→ Information

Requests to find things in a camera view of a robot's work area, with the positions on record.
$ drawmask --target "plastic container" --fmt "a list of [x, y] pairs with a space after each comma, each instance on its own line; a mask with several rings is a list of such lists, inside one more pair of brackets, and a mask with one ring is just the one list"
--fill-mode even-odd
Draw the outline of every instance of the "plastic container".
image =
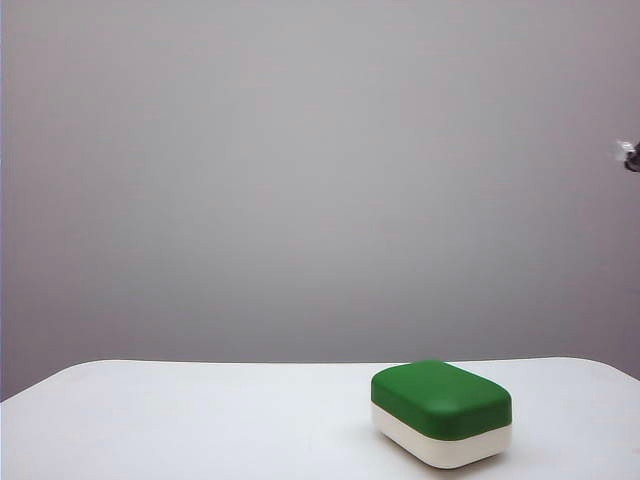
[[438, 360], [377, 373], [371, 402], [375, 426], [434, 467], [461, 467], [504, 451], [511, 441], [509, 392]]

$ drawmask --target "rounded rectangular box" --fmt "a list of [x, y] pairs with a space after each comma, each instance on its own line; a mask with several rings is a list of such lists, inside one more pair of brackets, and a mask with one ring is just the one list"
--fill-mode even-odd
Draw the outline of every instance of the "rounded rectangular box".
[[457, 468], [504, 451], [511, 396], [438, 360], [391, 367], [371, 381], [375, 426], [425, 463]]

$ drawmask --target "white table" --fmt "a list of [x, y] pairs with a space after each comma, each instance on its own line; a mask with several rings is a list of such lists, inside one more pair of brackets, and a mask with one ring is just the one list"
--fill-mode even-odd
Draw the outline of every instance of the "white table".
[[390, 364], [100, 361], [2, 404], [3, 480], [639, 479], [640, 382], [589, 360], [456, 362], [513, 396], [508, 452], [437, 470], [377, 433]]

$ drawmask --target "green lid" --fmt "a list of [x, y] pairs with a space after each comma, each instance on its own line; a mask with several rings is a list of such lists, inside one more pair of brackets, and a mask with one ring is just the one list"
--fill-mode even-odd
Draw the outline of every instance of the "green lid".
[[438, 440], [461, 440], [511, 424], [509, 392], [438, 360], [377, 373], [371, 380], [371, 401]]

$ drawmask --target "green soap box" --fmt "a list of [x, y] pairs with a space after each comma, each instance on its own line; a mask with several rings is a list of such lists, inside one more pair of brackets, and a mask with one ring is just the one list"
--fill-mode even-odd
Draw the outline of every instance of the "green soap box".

→ Exercise goal
Leave out all images, then reproduce the entries above exactly.

→ Answer section
Requests to find things in a camera view of a robot's work area, with the positions on record.
$ drawmask --target "plastic container" --fmt "a list of [x, y] pairs with a space after each comma, each instance on its own line; a mask with several rings is a list of such lists, inside one more pair of brackets, and a mask with one ring is just the one list"
--fill-mode even-odd
Draw the outline of every instance of the "plastic container".
image =
[[438, 360], [377, 373], [371, 402], [375, 426], [434, 467], [461, 467], [504, 451], [511, 441], [509, 392]]

$ drawmask --target "rounded rectangular box" --fmt "a list of [x, y] pairs with a space after each comma, each instance on its own line; a mask with several rings is a list of such lists, inside one more pair of brackets, and a mask with one ring is just the one list"
--fill-mode even-odd
Draw the outline of every instance of the "rounded rectangular box".
[[457, 468], [504, 451], [511, 396], [438, 360], [391, 367], [371, 381], [375, 426], [425, 463]]

$ drawmask --target "white table" --fmt "a list of [x, y] pairs with a space after each comma, each instance on its own line; a mask with several rings is a list of such lists, inside one more pair of brackets, and a mask with one ring is just the one list"
--fill-mode even-odd
Draw the outline of every instance of the "white table".
[[390, 364], [100, 361], [2, 404], [3, 480], [639, 479], [640, 382], [589, 360], [456, 362], [513, 396], [508, 452], [437, 470], [377, 433]]

$ drawmask --target "green lid" --fmt "a list of [x, y] pairs with a space after each comma, each instance on its own line; a mask with several rings is a list of such lists, inside one more pair of brackets, and a mask with one ring is just the one list"
--fill-mode even-odd
Draw the outline of every instance of the "green lid".
[[438, 440], [461, 440], [511, 424], [509, 392], [438, 360], [377, 373], [371, 380], [371, 401]]

$ drawmask --target "green soap box" --fmt "a list of [x, y] pairs with a space after each comma, each instance on its own line; a mask with several rings is a list of such lists, inside one more pair of brackets, and a mask with one ring is just the one list"
--fill-mode even-odd
Draw the outline of every instance of the "green soap box".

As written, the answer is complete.